Жил-был дядя Женя Селезнёв.
Любил лошадей и держал одну на всю деревню кобылку по имени Майка. Она была настолько умна, что он никогда не привязывал её, а просто отпускал на «вольные хлеба». Майка паслась по окрестностям деревни и возвращалась по первому же его зову.
Он умел хорошо рисовать карандашом, но только лошадей - они были его любовью. Ехал ли он верхом или на бричке, то непременно распевал песни или читал стихи. Слышен был издалека его голос.
Летом он пас колхозных и частных коров верхом на Майке. Ещё запрягал её в двухколёсную бричку и ездил по делам в соседние деревни или в магазин. Иногда задерживался допоздна, особенно если встретит знакомых и выпьет с ними водочки. Каким бы он не был пьяным, и в какой бы деревне он не был, Майка всегда непременно привозила его к дому.
Зимой запрягал её в сани и подвозил сено к дому. На праздники Масленицы или новый год он украшал свою лошадку разноцветными лентами. Сам наряжался скоморохом и отправлялся катать ребятишек. Вот радости для них было — ведь сани сейчас такая диковинка! Накатаются, щёки покраснеют от морозного воздуха — здОрово!
После таких праздничков, обычно домой возвращался на «автопилоте» в виде Майки.
Он регулярно приходил к моему отцу подстригаться и очень много рассказывал разных историй, восхищаясь техническому прогрессу. «Вот раньше, чтобы позвонить в город надо было ехать в райцентр, а сейчас просто набираешь номерок и готово», - говорил он о сотовом телефоне. Когда он говорил, то крутил головой, на что отец всегда матерился, поворачивая её в нужное положение. Ни он, ни отец мой не знали тогда, что лежать им на кладбище в десяти шагах друг от друга…
Как то раз, когда я строил «Светлый путь», он приехал ко мне в гости посмотреть чем я там занимаюсь. Это-же надо было ехать восемь километров и три из них по абсолютному бездорожью!
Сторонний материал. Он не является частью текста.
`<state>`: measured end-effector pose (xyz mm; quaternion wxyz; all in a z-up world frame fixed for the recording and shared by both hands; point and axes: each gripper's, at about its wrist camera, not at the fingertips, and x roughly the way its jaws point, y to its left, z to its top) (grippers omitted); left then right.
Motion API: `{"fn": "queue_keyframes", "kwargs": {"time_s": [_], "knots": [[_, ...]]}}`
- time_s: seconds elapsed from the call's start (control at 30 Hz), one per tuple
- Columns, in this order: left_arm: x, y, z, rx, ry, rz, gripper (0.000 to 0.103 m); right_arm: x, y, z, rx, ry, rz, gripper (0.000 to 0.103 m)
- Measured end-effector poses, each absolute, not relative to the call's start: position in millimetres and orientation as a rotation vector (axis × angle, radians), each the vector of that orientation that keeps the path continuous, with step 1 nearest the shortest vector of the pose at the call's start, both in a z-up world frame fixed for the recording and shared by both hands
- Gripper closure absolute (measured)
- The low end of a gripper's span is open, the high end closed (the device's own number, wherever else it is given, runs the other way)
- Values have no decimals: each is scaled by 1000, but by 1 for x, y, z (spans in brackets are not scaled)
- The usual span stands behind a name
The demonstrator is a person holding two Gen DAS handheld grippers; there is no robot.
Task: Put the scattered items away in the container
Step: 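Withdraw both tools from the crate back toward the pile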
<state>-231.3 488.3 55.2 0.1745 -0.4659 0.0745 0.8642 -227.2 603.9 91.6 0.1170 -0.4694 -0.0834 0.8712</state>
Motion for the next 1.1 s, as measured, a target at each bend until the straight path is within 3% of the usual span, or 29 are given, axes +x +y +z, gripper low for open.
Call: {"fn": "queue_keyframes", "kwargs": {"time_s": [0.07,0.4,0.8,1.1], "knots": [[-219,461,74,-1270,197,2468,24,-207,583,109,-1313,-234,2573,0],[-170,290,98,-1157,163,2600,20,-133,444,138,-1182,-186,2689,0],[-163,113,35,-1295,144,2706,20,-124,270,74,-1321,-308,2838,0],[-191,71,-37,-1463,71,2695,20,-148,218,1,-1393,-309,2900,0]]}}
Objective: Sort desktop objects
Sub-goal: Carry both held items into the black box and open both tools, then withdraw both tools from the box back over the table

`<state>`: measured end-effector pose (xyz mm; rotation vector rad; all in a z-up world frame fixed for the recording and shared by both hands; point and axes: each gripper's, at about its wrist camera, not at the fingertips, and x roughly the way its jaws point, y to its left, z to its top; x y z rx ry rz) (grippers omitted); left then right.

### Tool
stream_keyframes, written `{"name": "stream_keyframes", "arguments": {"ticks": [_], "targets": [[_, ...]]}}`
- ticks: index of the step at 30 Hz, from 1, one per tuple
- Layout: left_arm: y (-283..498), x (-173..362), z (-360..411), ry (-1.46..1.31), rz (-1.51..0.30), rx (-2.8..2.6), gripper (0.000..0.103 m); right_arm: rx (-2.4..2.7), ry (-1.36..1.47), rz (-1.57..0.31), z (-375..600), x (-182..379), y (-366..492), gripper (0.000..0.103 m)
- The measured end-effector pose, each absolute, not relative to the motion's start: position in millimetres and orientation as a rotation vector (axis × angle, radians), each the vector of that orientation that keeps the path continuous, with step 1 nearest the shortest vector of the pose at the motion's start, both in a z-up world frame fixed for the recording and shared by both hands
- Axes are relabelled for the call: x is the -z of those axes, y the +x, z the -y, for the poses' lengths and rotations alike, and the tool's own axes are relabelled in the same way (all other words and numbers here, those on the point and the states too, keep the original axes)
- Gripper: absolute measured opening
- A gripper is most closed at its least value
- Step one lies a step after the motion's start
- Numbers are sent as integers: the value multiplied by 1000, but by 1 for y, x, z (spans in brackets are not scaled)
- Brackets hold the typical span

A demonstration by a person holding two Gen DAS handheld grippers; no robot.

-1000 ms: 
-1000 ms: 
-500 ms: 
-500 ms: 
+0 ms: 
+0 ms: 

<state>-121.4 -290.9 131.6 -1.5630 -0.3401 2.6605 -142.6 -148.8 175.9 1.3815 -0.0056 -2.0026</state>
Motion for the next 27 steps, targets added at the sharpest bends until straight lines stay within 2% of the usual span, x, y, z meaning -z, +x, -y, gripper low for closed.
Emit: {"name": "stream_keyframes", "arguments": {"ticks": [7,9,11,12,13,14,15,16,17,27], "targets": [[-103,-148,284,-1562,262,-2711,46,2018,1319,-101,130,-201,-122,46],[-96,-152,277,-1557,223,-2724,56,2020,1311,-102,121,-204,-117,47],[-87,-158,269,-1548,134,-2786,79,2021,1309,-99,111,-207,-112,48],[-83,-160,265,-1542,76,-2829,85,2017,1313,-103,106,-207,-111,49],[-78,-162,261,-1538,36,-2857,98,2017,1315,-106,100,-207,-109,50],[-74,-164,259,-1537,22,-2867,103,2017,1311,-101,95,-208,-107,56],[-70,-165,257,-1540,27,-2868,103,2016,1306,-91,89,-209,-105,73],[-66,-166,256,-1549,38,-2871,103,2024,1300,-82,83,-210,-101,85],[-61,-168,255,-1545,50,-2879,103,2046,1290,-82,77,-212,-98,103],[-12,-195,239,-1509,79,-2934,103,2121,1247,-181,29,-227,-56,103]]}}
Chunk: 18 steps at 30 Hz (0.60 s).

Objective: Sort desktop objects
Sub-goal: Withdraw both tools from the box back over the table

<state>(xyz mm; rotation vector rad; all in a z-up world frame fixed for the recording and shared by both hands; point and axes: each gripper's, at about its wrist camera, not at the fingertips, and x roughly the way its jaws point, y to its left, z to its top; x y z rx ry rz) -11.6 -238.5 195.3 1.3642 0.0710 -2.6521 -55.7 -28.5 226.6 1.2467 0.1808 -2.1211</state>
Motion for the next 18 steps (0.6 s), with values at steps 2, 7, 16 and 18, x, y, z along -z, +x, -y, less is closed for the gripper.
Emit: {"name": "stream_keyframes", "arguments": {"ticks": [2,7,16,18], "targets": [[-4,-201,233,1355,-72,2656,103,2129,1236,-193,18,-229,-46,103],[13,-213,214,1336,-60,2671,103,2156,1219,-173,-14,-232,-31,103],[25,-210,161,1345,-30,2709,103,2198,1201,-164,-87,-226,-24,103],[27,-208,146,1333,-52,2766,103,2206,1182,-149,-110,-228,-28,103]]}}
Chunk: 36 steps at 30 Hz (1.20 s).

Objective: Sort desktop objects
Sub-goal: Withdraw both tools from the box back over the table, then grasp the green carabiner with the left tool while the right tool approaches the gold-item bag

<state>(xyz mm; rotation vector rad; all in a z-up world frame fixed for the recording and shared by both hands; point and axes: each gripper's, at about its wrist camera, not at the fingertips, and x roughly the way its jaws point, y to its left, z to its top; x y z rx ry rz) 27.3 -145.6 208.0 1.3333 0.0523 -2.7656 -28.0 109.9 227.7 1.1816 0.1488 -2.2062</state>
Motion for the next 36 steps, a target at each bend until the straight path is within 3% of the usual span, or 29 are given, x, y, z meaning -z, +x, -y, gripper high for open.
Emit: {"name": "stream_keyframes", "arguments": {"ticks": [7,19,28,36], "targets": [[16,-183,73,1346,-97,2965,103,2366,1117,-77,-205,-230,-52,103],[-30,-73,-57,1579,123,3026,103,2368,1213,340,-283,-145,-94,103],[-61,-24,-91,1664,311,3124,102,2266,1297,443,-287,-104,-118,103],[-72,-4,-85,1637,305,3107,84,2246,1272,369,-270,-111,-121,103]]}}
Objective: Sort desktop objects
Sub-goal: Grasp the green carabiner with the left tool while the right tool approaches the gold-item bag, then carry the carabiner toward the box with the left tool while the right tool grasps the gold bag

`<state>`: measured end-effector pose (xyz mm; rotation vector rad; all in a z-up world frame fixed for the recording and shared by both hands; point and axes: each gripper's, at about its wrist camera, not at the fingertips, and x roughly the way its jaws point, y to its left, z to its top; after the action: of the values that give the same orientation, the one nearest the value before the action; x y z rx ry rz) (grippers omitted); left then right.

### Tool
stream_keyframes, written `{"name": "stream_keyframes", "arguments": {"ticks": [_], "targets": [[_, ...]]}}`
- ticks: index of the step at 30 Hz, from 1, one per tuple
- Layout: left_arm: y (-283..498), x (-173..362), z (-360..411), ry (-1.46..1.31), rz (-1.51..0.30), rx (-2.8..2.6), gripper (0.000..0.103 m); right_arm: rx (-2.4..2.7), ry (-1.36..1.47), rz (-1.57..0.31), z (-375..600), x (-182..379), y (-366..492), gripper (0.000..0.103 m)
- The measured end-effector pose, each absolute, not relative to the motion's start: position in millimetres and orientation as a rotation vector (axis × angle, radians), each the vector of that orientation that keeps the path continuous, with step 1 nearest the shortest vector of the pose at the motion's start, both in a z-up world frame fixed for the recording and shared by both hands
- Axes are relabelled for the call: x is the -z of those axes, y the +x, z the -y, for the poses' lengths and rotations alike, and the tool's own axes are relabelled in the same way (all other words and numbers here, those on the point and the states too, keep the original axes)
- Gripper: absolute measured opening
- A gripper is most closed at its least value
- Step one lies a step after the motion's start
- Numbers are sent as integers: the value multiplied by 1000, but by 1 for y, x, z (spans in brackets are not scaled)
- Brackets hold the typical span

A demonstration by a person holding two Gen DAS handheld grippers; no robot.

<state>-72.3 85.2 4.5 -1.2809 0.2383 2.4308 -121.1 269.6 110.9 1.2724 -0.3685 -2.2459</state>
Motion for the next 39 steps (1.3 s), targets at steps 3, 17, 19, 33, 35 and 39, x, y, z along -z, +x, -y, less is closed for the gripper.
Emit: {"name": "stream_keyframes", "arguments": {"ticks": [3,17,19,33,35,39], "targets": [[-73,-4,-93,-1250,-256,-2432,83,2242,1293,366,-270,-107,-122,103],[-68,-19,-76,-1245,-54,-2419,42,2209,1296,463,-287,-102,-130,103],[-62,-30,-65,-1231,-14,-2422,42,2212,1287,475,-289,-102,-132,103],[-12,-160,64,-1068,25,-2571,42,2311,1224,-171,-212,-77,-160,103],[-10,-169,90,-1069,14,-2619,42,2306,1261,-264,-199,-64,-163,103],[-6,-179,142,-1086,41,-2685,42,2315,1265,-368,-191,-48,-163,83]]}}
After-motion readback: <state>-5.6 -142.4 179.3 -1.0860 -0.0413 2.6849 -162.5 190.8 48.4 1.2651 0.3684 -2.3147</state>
Майка терпеливо слушалась его, а бричка тряслась, перепрыгивая с ухаба на ухаб. Рядом бежала его чёрная собака. Он привязал лошадь к забору в деревне и пришёл к моему месту у речки.
Там у меня был обустроен навес с лавочками и местом для костра. Я готовил кашу на ужин и помешивал её в котелке. Сначала прибежала собака, а потом я услышал знакомую мелодию и сразу понял, кто ко мне пожаловал.
Он сел на лавочку, вытащил из своей сумки бутылочку водки и что-то из закуски. Я нарезал салатик из репы и лука. Предложил выпить, но я не пью, и он об этом знал. «Так, для порядка спросил, знаю, что не пьёшь, за что тебя и уважаю!» - говорил он наливая водку в эмалированную кружку из под чая.
Так, у костра сидели мы и беседовали до сумерек. Он допил содержимое бутылки и закурил. «Хорошо тут у тебя Лёха! Так бы и остался, да ехать надо», - сказал он, выдыхая дым.
За речкой завыл волк, собака залаяла, но на вой не побежала. Дядя Женя поднялся на нетвёрдые ноги, повернулся, но его пошатнуло назад. Навес мой стоял на краю лога с пологим берегом, глубиной около трёх метров. Он полетел туда. Я попытался его схватить за куртку, но не успел. Как положено, ругаясь, он пытался выбраться оттуда сам, пока я спускался к нему. Наконец, я схватил его за руку и потянул на себя, а собака залаяла ещё яростней, думая, что я нападаю на хозяина. Он что-то крикнул ей и она отбежала.
Когда выбрались, то я отвёл его в деревню. Майка стояла привязанная, но натянула удила и дрожала всем телом. Волк за речкой всё ещё выл. Собака лаяла, а дядя Женя совсем ослаб и склонил голову засыпая и что-то бормоча.
Я осторожно положил его в бричку, чтоб он не выпал на дорогу. Майка довезёт его до дома — в этом не сомневаюсь!
Как только отвязал вожжи, она рванула и помчалась в обратный путь по своим-же следам. Собака бежала рядом, и лаем подгоняла её. Грохот брички долго был слышен во влажном вечернем воздухе, пока она не скрылась за лесом.
Через два дня я проезжал по его следам и нашёл его шапку. Завёз в дом и отдал её его супруге. «Так он у тебя в Нужне был!» - всплеснула руками она. «Да, в гости приезжал», - сказал я.
Вот такой он был хороший человек. Светлая ему память.